Here is an approach that takes about 10 seconds on my computer to covert a vector with 10M values. You can extent it to cover more than "K", "M" & "G"

> f_conv <- function(val){
+     # create matrix indexed by name for exponent
+     key <- c(Zero = ""
+          , K = "E3"
+          , M = "E6"
+          , G = "E9"
+          )
+     # extract where the original exponent is 
+     indx <- regexpr("[KMG]", val)
+     # extract the exponent
+     exp <- substring(val, indx)
+     # if there was none, the use "Zero"

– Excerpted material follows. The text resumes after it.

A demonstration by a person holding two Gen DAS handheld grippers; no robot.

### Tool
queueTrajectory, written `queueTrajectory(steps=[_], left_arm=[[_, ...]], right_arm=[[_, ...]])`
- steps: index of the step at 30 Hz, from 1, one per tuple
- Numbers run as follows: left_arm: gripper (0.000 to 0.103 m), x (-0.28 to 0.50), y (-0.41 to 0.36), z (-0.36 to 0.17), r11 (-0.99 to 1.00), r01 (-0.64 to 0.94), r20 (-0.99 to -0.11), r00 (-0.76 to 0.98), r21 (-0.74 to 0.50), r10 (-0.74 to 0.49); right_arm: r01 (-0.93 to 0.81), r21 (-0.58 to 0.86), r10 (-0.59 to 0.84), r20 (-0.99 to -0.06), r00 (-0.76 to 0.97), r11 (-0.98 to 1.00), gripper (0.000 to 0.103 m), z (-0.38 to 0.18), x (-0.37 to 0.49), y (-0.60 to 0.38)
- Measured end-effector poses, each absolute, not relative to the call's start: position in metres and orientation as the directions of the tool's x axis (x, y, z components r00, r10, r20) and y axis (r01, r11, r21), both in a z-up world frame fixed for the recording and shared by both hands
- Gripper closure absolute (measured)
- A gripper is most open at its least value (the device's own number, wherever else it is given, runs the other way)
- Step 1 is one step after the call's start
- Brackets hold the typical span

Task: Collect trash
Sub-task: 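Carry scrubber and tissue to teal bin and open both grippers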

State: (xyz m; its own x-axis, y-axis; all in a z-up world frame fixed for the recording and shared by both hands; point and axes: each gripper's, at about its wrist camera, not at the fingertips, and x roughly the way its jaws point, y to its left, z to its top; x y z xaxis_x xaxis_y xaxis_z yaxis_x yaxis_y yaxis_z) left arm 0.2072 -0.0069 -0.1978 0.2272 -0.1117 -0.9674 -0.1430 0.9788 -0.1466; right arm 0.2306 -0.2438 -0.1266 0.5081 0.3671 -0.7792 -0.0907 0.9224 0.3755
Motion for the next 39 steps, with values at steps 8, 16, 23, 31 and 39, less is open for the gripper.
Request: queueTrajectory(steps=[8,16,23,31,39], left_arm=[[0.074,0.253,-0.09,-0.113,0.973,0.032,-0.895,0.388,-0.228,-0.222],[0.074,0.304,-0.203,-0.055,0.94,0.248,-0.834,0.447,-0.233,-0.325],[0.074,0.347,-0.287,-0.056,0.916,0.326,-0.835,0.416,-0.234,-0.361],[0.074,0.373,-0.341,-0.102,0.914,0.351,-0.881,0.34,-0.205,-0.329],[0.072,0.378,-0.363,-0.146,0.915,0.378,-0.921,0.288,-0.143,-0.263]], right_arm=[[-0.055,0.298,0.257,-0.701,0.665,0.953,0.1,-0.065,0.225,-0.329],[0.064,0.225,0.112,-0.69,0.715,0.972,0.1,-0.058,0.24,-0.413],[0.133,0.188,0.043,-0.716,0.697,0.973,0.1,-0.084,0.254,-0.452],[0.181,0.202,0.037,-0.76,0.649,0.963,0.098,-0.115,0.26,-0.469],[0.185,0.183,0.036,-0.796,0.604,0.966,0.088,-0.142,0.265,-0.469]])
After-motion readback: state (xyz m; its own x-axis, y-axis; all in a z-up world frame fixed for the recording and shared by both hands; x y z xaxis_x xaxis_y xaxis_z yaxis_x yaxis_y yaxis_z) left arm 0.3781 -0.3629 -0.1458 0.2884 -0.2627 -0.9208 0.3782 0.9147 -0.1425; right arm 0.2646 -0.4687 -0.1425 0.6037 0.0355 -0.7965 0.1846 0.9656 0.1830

+     exp[indx == -1L] <- "Zero"
+     # put fake length
+     indx[indx == -1L] <- 20L
+     # do the conversion
+     as.numeric(paste0(substring(val, 1L, indx - 1L)
+                  , key[exp]
+                  )
+              )
+ }
> 
> # test data
> n <- 10000000
> result <- paste0(sample(1:999, n, TRUE)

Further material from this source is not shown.